The researchers also used an error-correction method that took advantage of exclusive-or logic, or XOR. As a result, the images could be reconstructed without losing a single byte of information.
Another experiment involved encoding and retrieving data to authenticate archival video files from UW’s “Voices From the Rwanda Tribunal” project.
For more than a decade, researchers around the world have been investigating the use of DNA for data storage.
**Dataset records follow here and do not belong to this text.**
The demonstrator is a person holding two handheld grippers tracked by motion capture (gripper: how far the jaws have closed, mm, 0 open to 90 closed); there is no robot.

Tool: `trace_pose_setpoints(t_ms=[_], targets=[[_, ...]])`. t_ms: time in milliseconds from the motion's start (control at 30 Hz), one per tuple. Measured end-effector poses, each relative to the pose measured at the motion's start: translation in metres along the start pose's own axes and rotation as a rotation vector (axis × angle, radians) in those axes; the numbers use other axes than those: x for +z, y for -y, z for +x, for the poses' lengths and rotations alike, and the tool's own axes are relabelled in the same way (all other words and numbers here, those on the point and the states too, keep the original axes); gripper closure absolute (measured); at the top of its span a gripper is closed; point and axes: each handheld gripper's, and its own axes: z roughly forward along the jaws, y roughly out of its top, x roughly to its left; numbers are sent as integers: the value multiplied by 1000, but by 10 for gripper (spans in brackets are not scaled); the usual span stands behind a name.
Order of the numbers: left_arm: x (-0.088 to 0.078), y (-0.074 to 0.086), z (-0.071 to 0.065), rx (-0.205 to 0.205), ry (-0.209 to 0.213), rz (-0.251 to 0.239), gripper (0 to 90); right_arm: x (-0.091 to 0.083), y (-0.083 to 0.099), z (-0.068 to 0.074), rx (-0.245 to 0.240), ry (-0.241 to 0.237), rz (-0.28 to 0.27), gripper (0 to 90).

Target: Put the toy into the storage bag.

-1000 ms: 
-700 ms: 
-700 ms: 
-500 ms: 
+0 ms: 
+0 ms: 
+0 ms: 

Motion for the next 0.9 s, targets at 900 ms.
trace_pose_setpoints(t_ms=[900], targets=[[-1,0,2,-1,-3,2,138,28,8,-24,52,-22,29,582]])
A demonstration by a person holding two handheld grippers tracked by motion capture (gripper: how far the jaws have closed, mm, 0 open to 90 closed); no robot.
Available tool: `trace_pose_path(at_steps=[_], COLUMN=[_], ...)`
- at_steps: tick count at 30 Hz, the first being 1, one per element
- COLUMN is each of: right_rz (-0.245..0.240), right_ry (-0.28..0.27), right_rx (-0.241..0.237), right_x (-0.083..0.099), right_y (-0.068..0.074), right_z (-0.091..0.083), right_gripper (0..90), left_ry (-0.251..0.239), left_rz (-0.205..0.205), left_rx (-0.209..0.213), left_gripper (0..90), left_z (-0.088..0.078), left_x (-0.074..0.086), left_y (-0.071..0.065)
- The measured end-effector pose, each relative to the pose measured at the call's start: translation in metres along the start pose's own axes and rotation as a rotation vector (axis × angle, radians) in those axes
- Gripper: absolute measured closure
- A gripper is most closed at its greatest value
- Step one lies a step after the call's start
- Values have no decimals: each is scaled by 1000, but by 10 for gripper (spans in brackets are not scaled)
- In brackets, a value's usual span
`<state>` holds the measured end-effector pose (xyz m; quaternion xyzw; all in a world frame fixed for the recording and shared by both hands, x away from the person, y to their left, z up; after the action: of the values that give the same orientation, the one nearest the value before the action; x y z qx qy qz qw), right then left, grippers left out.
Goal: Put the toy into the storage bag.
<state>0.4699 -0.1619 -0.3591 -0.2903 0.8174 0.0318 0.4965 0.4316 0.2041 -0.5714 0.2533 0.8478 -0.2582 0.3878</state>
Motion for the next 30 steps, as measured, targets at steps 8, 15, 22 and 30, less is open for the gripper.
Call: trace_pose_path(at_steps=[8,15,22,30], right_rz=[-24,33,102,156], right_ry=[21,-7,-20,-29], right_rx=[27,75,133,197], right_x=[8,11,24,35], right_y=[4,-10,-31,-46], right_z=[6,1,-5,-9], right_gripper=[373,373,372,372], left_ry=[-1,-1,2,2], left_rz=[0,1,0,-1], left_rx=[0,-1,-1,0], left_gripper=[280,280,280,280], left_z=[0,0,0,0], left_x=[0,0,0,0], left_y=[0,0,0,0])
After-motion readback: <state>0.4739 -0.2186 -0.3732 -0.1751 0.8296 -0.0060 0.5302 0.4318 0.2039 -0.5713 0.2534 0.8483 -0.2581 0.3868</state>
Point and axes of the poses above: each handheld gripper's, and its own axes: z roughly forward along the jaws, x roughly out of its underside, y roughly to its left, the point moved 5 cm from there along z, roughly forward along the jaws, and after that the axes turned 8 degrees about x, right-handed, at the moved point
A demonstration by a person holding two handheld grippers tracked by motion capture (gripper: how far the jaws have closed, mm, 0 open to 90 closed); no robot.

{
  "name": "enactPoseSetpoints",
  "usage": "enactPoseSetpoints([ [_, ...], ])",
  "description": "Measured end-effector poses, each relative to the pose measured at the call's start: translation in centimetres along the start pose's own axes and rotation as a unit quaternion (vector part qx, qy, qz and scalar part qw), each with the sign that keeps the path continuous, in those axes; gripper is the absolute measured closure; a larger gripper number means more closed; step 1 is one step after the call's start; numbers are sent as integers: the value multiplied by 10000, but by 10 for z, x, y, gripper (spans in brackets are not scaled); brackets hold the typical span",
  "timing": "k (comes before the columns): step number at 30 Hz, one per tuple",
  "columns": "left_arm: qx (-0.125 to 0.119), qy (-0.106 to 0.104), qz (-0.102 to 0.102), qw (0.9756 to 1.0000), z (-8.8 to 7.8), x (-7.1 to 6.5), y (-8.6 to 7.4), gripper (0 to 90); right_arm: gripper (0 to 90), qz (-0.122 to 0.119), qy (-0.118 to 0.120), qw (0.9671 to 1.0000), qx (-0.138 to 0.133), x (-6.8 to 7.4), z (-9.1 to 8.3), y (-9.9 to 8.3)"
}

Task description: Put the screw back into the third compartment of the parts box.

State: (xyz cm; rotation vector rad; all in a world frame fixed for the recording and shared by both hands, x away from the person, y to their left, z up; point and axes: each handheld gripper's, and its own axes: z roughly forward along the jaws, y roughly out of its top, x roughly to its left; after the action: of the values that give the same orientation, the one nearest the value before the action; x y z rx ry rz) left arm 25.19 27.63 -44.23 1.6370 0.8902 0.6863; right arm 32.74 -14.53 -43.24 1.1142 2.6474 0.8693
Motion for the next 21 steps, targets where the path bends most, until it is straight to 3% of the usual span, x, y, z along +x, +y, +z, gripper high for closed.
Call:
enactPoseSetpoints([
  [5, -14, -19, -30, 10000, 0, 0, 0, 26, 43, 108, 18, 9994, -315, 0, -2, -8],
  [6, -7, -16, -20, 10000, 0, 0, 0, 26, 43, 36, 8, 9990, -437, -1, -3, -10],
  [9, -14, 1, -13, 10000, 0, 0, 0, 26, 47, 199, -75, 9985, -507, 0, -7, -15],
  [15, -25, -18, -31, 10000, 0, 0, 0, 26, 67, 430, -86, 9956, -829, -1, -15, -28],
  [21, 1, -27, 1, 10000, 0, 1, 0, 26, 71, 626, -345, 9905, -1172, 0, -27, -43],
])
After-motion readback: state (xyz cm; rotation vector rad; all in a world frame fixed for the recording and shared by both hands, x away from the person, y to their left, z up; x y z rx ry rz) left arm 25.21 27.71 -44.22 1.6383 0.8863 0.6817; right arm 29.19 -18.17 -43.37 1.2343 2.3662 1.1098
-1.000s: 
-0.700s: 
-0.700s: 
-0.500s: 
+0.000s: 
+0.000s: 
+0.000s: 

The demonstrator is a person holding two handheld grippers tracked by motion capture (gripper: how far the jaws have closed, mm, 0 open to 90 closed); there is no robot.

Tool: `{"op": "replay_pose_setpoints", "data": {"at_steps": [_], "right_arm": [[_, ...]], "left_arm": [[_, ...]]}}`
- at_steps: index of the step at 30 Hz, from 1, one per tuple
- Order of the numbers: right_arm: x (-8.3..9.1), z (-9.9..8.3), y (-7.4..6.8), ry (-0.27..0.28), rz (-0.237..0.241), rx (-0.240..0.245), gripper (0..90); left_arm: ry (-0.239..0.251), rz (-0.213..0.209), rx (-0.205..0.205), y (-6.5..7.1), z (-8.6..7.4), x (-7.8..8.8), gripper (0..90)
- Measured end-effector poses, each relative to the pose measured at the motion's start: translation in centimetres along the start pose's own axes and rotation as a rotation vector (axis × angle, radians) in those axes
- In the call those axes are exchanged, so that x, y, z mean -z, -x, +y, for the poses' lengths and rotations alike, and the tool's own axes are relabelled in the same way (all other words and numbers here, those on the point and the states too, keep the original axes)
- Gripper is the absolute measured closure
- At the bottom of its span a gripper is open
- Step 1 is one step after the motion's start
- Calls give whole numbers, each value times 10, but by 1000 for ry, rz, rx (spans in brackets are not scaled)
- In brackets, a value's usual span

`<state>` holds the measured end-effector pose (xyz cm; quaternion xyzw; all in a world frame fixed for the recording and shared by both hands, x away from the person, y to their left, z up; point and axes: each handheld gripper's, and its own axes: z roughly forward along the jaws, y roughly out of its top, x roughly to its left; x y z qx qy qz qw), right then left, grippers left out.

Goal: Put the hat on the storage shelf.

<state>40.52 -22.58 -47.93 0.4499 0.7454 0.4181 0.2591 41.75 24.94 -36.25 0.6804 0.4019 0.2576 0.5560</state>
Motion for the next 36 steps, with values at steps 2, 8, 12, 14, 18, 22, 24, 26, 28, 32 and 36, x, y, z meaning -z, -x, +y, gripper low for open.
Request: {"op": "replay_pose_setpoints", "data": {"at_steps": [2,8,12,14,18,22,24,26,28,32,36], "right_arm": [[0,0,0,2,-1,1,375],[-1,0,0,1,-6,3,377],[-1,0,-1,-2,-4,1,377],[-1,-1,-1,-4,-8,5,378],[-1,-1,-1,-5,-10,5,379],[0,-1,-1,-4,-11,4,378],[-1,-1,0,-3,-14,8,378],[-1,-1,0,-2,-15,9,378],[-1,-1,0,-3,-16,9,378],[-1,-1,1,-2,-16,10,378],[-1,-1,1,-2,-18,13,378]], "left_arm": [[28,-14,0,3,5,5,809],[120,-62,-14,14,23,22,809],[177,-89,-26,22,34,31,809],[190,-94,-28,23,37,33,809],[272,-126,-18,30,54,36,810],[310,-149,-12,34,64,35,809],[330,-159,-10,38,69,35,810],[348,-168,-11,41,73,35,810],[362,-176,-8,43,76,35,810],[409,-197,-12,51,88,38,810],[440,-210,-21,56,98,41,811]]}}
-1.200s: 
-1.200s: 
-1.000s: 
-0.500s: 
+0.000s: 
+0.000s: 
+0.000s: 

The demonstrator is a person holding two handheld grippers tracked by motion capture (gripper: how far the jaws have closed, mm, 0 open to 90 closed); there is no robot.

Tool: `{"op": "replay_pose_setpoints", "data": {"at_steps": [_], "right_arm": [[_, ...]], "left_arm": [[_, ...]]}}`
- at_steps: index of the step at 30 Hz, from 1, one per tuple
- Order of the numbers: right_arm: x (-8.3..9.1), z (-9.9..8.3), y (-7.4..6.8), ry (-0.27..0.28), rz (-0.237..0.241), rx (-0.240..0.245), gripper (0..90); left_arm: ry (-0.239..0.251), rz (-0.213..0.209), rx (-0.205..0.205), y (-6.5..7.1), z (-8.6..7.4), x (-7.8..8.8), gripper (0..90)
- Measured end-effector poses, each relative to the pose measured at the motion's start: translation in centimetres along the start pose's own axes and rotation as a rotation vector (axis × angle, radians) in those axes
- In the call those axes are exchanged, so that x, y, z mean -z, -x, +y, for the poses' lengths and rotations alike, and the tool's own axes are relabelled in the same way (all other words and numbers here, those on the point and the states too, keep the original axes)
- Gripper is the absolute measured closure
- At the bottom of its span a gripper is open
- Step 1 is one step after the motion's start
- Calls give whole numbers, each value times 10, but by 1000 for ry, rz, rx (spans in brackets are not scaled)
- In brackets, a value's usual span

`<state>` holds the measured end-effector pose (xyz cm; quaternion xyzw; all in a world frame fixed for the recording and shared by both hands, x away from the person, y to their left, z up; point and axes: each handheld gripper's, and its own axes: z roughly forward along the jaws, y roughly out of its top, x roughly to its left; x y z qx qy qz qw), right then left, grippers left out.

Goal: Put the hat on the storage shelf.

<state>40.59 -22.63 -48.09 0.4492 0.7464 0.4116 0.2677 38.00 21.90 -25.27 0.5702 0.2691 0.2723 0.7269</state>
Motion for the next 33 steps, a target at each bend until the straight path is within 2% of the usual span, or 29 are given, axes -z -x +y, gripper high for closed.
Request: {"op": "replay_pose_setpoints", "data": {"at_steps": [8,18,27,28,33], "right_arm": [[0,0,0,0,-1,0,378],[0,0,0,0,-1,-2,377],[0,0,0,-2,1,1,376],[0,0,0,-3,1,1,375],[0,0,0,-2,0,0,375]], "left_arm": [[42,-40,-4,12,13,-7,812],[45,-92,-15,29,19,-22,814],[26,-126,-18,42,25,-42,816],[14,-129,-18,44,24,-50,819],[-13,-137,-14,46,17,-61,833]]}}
One team encoded a 53,000-word book and associated images in DNA molecules in 2012. Another team did something similar with William Shakespeare’s sonnets the following year.
In an email, Ceze told GeekWire that he and his colleagues advanced the state of the art by demonstrating a method for random access, describing an end-to-end system and analyzing the sources of DNA read-write errors in detail.
The cost of synthesizing DNA, which easily runs into thousands of dollars, makes it unlikely that the technology will pose a threat to thumb drives anytime soon. But DNA-based storage systems are still worth pursuing because so much information can be stored in so small a space, and because DNA molecules can remain intact for hundreds or thousands of years under the right conditions.
“We are actively working towards building an actual system and making progress,” Ceze said.
In addition to Ceze, the authors of “A DNA-Based Archival Storage System” include James Bornholt, Randolph Lopez and Georg Seelig of the University of Washington, and Douglas Carmean and Karin Strauss of Microsoft Research. The research was funded by Microsoft Research, the National Science Foundation and the David Notkin Endowed Graduate Fellowship.